What to produce:
Output the data below exactly, without images.

Data block:

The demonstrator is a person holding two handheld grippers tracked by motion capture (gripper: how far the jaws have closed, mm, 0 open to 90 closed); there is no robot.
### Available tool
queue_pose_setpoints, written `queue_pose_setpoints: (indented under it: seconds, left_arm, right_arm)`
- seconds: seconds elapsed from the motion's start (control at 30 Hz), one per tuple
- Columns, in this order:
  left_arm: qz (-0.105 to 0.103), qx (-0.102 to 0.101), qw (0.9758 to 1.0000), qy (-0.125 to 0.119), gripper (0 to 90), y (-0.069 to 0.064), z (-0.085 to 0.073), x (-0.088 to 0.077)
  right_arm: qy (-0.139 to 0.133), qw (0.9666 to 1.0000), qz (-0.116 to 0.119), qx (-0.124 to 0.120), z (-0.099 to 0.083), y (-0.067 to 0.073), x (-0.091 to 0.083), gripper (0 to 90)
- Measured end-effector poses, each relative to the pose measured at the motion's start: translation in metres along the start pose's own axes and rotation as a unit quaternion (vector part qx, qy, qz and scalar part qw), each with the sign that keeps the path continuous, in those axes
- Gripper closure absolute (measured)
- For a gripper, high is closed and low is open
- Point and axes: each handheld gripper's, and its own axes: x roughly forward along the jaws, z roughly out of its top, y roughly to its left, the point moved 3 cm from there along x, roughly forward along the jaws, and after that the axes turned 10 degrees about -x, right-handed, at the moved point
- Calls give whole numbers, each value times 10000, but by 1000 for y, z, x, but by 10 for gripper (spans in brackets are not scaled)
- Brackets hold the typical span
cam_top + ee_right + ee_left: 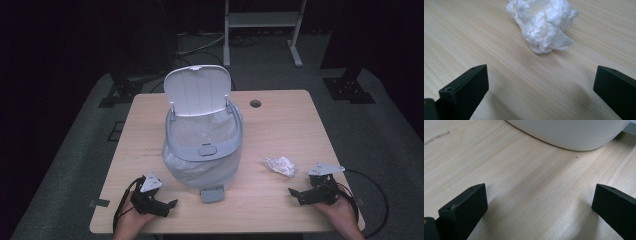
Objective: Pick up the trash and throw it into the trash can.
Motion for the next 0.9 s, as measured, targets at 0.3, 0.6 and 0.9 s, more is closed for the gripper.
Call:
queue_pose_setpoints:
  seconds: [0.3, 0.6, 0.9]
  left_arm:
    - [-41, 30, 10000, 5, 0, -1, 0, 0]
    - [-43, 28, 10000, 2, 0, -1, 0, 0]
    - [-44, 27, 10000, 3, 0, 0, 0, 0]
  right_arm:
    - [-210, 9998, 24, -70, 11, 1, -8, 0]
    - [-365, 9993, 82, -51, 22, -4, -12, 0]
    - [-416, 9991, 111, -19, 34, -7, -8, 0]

Expected output:
The demonstrator is a person holding two handheld grippers tracked by motion capture (gripper: how far the jaws have closed, mm, 0 open to 90 closed); there is no robot.
### Available tool
queue_pose_setpoints, written `queue_pose_setpoints: (indented under it: seconds, left_arm, right_arm)`
- seconds: seconds elapsed from the motion's start (control at 30 Hz), one per tuple
- Columns, in this order:
  left_arm: qz (-0.105 to 0.103), qx (-0.102 to 0.101), qw (0.9758 to 1.0000), qy (-0.125 to 0.119), gripper (0 to 90), y (-0.069 to 0.064), z (-0.085 to 0.073), x (-0.088 to 0.077)
  right_arm: qy (-0.139 to 0.133), qw (0.9666 to 1.0000), qz (-0.116 to 0.119), qx (-0.124 to 0.120), z (-0.099 to 0.083), y (-0.067 to 0.073), x (-0.091 to 0.083), gripper (0 to 90)
- Measured end-effector poses, each relative to the pose measured at the motion's start: translation in metres along the start pose's own axes and rotation as a unit quaternion (vector part qx, qy, qz and scalar part qw), each with the sign that keeps the path continuous, in those axes
- Gripper closure absolute (measured)
- For a gripper, high is closed and low is open
- Point and axes: each handheld gripper's, and its own axes: x roughly forward along the jaws, z roughly out of its top, y roughly to its left, the point moved 3 cm from there along x, roughly forward along the jaws, and after that the axes turned 10 degrees about -x, right-handed, at the moved point
- Calls give whole numbers, each value times 10000, but by 1000 for y, z, x, but by 10 for gripper (spans in brackets are not scaled)
- Brackets hold the typical span
cam_top + ee_right + ee_left: 
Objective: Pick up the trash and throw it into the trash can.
Motion for the next 0.9 s, as measured, targets at 0.3, 0.6 and 0.9 s, more is closed for the gripper.
Call:
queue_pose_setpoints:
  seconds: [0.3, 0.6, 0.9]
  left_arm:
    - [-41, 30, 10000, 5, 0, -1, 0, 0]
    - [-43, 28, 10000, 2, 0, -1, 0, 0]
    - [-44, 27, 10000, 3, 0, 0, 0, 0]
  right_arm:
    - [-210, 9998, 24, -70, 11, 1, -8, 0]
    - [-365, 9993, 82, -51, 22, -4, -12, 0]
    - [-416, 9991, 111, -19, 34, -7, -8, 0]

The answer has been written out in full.